Jangan naik ke tempat tidur dalam keadaan marah.
Dan selesaikanlah kemarahan atau percekcokan sebelum tidur.
Itu bukan hanya sekadar pepatah.
Sebuah penelitian yang dilakukan oleh tim psikolog dari Iowa State University, Amerika Serikat, menyebutkan bahwa kebiasaan banyak orang yang memilih untuk tidur demi menenangkan amarahnya ternyata bisa memberikan banyak kerugian bagi kesehatan.
Tak tanggung-tanggung, dampaknya bisa berupa menurunnya produktifitas, kenaikan berat badan, hingga mempengaruhi kondisi psikis dan jantung.
Dalam penelitian ini, terdapat 436 partisipan yang diminta untuk menjawab pertanyaan tentang kecenderungan untuk mengungkapkan kemarahan yang mereka alami.
Tim psikolog kemudian membagi relawan ini menjadi tiga kelompok yakni anger-in, anger-out, serta calm.
Kelompok anger-out adalah yang tak segan-segan melepaskan emosinya saat marah.
Kelompok anger-in adalah yang cenderung menahan emosinya dalam hati saja.
Kelompok calm adalah yang mampu tetap tenang meski sebenarnya sedang marah.
Setelah dicek kualitas tidur dari para partisipan, diketahui bahwa mereka yang berada dalam kelompok anger-in ternyata yang memiliki kualitas tidur paling buruk.
Hal ini disebabkan oleh kecenderungan untuk banyak berpikir dan rasa marah yang terpendam.
Tak hanya membuat mata tak kunjung terpejam, hal ini juga bisa membuat tidur menjadi tidak nyenyak.
Dilansir doktersehat, banyak orang yang tidak menyadari jika stress akibat dari rasa marah bisa meningkatkan aktifitas organ kardiovaskular.
Jika kita menyimpan kemarahan ini hingga tidur, kesehatan mental kita juga akan terganggu.
Melihat adanya fakta ini, penelitian yang hasilnya kemudian dipublikasikan dalam Journal of Research in Personality ini pun menyarankan semua orang untuk tidak membiarkan amarah berlarut-larut, apalagi hingga dibawa tidur.

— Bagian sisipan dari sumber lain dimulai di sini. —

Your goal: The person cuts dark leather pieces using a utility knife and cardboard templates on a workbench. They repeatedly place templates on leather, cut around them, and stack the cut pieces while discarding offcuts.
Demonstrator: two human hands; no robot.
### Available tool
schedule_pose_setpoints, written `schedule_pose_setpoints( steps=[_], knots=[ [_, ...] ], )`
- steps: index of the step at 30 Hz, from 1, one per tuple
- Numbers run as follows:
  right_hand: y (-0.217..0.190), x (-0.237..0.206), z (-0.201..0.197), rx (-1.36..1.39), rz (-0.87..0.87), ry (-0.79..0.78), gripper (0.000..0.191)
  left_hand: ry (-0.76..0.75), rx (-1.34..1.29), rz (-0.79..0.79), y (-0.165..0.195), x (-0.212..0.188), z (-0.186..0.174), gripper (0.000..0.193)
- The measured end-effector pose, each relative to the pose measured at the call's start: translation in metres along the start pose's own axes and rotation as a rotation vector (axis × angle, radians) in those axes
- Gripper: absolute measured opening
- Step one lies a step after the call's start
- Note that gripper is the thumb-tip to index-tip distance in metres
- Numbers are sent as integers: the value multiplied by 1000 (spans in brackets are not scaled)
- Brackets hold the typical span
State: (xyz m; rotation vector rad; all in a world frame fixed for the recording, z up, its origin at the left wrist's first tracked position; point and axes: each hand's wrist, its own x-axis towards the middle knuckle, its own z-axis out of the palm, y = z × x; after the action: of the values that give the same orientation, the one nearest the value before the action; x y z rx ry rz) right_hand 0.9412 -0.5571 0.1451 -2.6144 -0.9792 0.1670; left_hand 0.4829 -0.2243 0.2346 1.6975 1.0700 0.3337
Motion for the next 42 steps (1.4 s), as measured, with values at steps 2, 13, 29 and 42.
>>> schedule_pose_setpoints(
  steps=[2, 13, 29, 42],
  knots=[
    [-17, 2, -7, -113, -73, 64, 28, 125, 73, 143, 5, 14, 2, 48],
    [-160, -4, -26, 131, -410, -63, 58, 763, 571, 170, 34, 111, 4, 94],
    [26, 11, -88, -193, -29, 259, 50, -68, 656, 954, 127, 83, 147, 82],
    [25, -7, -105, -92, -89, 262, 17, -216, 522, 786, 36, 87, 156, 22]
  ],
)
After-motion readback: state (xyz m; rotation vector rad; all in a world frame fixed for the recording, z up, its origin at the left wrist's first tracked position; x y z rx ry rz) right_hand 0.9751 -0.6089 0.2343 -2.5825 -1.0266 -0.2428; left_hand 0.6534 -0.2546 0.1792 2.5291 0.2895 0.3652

Sebuah penelitian lainnya yang dipublikasikan di jurnal Nature, menunjukkan bahwa ingatan pendengaran dapat terbentuk saat kita tidur, meski hanya pada fase tidur tertentu.
Dalam sebuah percobaan, subyek diteliti dengan menggunakan elektroensefalografik (EEG) dan analisis respon perilaku.
Hasilnya, para peneliti menyimpulkan bahwa subjek mempelajari pola suara selama siklus tidur REM.
Ini mengacu pada fase tidur yang ditandai dengan gerakan mata yang cepat, yang melibatkan lebih banyak mimpi, gerakan tubuh, dan napas lebih cepat.
Beberapa pembelajaran juga terjadi selama fase tidur N2, yang mengacu pada tahap tidur nyenyak pertama, dimana aktivitas otot menurun.
Tapi, pada fase tidur N3, atau tahap tidur yang lebih dalam, terjadi sebaliknya. Artinya, Anda mungkin benar-benar akan melupakan apa yang telah Anda pelajari pada fase N2.
“Kami pikir efek penindasan ini menunjukkan fungsi inti dari tidur, yang memungkinkan otak untuk melupakan,” kata Thomas Andrillon, seorang peneliti dalam proyek tersebut, dikutip Digital Trends.
Andrillon juga mengatakan bahwa belajar saat tidur mungkin bukan ide bagus. “Merangsang otak yang tertidur mungkin bisa berefek pada fungsi tidur,” katanya.
“Anda mungkin bisa belajar beberapa kata, tapi ini harganya mahal. Bisa jadi biaya itu lebih besar daripada keuntungannya.”
Dia menegaskan bahwa dia tetap skeptis terhadap gagasan belajar bahasa dalam tidur karena alasan tadi.
Namun, dia mengatakan bahwa ada beberapa jenis pembelajaran yang mungkin dan efektif: seperti menggunakan tidur REM untuk mengkondisikan perokok agar tidak merokok.
Pada akhirnya, masih banyak pekerjaan yang harus dilakukan di bidang ini.
Meskipun demikian, ini adalah hal yang menarik tentang cara otak memproses informasi, dan apa yang dicapai melalui istirahat malam yang nyenyak.